Content starts
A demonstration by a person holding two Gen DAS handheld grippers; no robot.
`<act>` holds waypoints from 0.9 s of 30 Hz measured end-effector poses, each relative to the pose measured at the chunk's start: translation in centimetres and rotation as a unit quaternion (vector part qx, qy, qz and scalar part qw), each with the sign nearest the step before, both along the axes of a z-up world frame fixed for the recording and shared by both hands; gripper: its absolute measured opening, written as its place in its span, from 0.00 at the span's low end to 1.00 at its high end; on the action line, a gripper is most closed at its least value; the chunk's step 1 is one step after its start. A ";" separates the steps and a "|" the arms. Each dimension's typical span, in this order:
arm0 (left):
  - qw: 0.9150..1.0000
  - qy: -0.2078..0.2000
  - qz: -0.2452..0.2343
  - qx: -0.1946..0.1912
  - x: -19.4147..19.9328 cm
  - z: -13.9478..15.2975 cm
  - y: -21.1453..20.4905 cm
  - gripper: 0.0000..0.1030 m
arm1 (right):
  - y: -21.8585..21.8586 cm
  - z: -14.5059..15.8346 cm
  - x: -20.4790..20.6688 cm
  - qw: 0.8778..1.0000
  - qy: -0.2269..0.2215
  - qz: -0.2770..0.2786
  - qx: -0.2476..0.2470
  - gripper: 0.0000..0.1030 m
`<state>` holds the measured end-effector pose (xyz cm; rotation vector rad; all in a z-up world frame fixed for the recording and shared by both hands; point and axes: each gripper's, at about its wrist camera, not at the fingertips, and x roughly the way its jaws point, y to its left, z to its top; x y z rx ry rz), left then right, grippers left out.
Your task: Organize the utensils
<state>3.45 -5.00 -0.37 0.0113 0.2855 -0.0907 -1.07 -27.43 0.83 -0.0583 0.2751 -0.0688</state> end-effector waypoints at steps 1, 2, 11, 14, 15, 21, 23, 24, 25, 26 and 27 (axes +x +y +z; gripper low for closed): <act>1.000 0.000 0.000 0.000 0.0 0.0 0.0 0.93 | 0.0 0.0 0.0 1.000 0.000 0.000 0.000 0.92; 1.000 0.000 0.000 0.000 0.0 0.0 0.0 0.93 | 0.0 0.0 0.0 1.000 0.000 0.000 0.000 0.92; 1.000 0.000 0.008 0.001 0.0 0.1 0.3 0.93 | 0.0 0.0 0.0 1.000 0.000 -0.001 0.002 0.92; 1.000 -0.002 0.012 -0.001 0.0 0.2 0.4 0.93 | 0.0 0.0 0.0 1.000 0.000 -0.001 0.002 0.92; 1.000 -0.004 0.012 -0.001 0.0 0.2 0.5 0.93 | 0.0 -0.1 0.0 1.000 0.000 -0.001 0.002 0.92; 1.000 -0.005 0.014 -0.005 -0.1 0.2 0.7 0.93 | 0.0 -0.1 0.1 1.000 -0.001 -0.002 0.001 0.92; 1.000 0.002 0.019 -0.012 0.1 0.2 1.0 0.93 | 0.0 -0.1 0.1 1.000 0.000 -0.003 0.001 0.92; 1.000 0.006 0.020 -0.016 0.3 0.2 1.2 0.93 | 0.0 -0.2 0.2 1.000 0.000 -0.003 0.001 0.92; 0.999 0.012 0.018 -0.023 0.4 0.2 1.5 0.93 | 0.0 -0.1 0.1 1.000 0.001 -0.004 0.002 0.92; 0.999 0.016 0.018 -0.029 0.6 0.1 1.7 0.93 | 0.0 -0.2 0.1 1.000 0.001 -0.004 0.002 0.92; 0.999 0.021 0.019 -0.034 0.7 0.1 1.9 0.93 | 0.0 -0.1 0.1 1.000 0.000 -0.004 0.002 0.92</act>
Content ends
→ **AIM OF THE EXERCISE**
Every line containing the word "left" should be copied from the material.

→ **YOUR SOLUTION**
arm0 (left):
`<state>` holds the measured end-effector pose (xyz cm; rotation vector rad; all in a z-up world frame fixed for the recording and shared by both hands; point and axes: each gripper's, at about its wrist camera, not at the fingertips, and x roughly the way its jaws point, y to its left, z to its top; x y z rx ry rz), left then right, grippers left out.

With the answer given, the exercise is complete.